Batch recomputes agreement for all samples in a queue.

This is useful for full recalculation after schema migrations or data changes.

Options

  • :batch_size - Number of samples to process per batch (default: 100)
  • :metric - Force a specific metric for all computations

summary(labels, schema, opts \\ [])

@spec summary([map()], map(), keyword()) :: map()

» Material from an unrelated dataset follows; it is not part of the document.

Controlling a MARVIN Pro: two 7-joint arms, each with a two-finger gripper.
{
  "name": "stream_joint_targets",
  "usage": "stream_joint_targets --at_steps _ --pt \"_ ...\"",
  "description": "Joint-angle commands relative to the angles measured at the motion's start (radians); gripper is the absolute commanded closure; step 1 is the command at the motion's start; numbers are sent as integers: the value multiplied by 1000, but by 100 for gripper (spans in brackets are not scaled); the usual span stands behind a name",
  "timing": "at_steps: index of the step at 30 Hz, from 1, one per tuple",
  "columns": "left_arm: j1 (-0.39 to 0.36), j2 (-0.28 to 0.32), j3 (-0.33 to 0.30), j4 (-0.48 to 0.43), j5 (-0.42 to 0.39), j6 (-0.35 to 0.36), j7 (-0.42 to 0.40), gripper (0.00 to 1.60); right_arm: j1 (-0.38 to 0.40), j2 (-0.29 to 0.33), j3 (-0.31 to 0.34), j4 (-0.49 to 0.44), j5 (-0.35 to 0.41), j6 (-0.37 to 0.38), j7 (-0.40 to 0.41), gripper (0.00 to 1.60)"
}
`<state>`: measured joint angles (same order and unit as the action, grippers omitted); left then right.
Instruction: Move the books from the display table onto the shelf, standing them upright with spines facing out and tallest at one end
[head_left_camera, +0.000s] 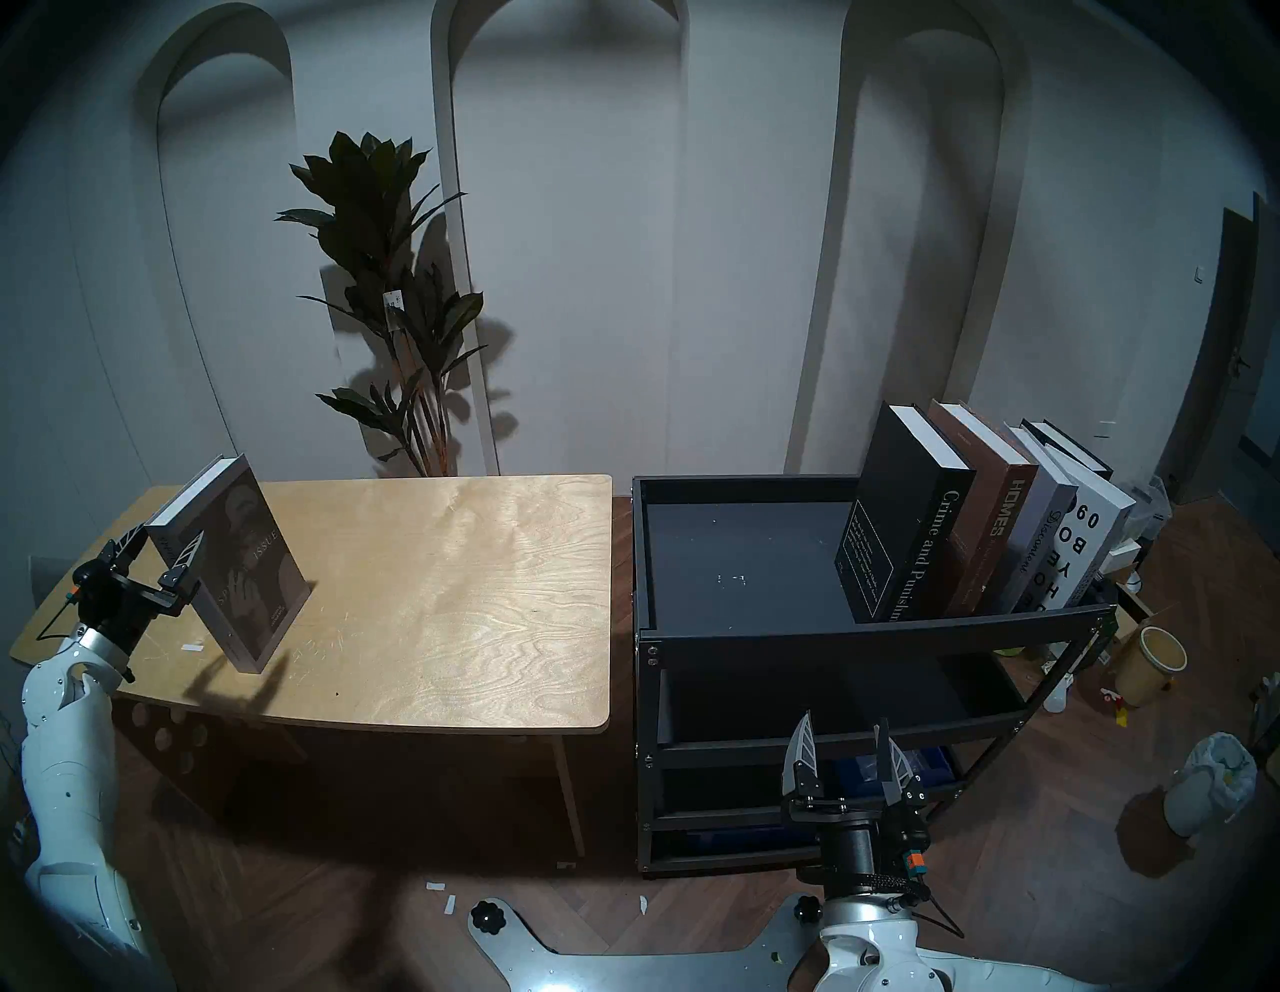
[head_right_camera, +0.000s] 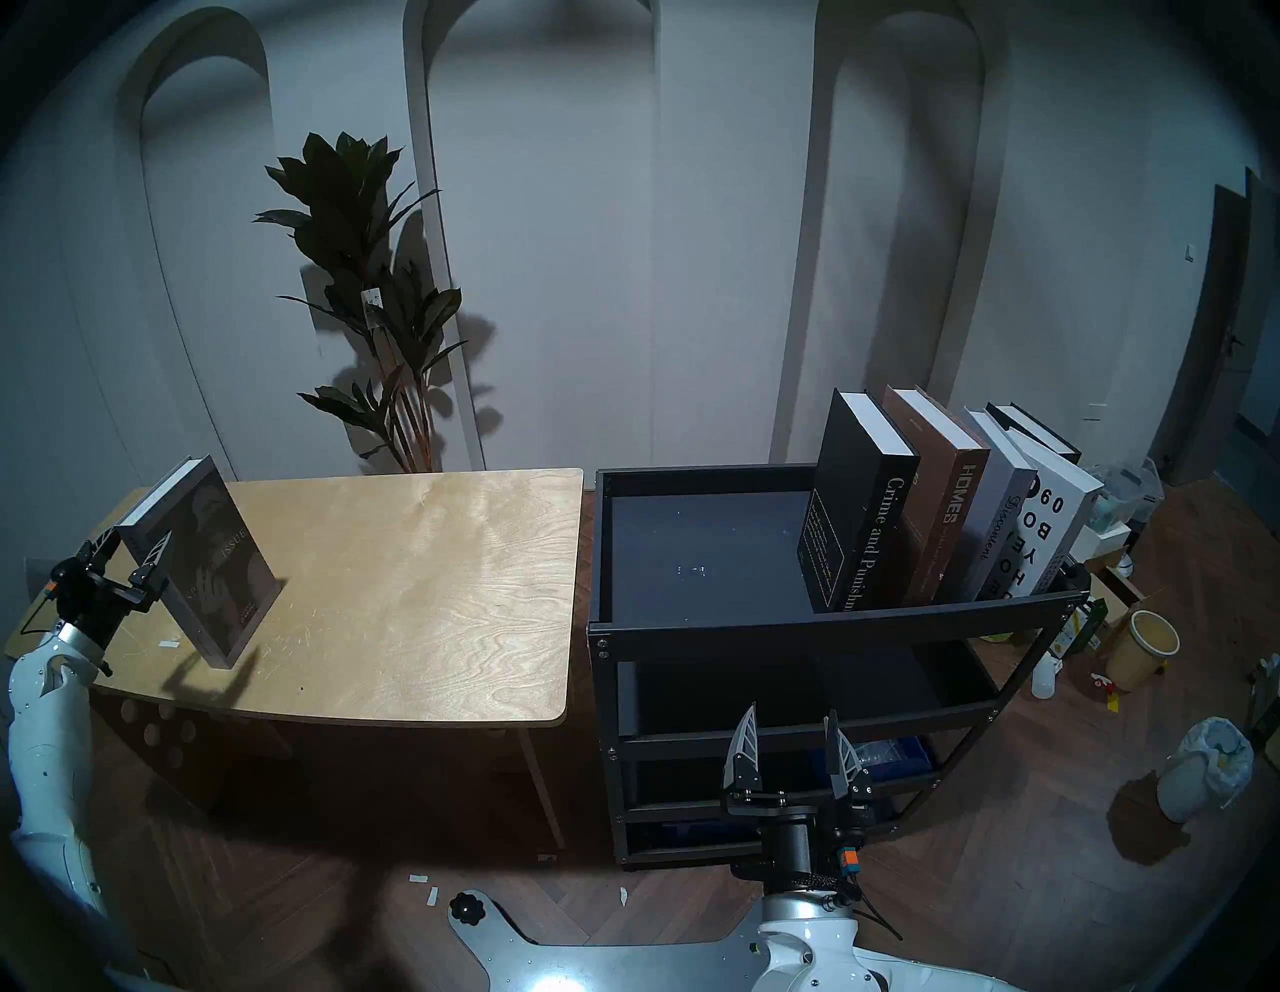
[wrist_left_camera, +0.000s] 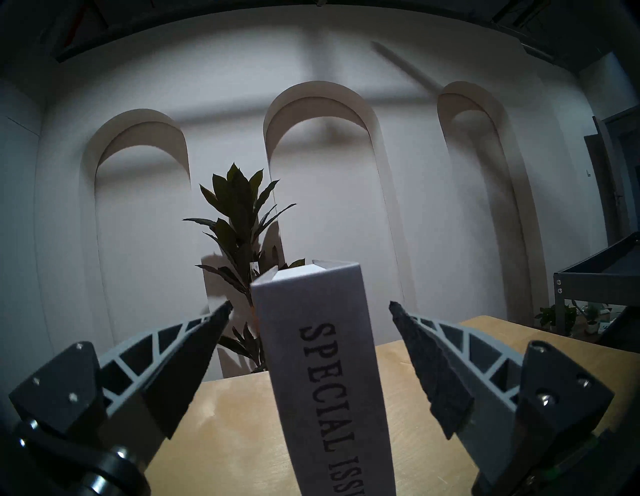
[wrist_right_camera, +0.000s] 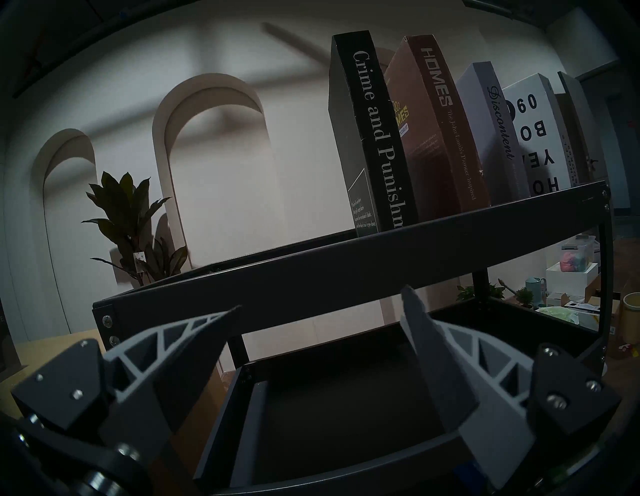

Returns a comprehensive agreement summary with per-dimension breakdown.

Examples

iex> labels = [...]
iex> schema = %{fields: ["coherence", "grounded"]}
iex> Agreement.summary(labels, schema)
%{
  overall: {:ok, 0.78},
  by_dimension: %{
    coherence: {:ok, 0.72},
    grounded: {:ok, 0.85}
  },
  sample_count: 50,
  labeler_count: 3
}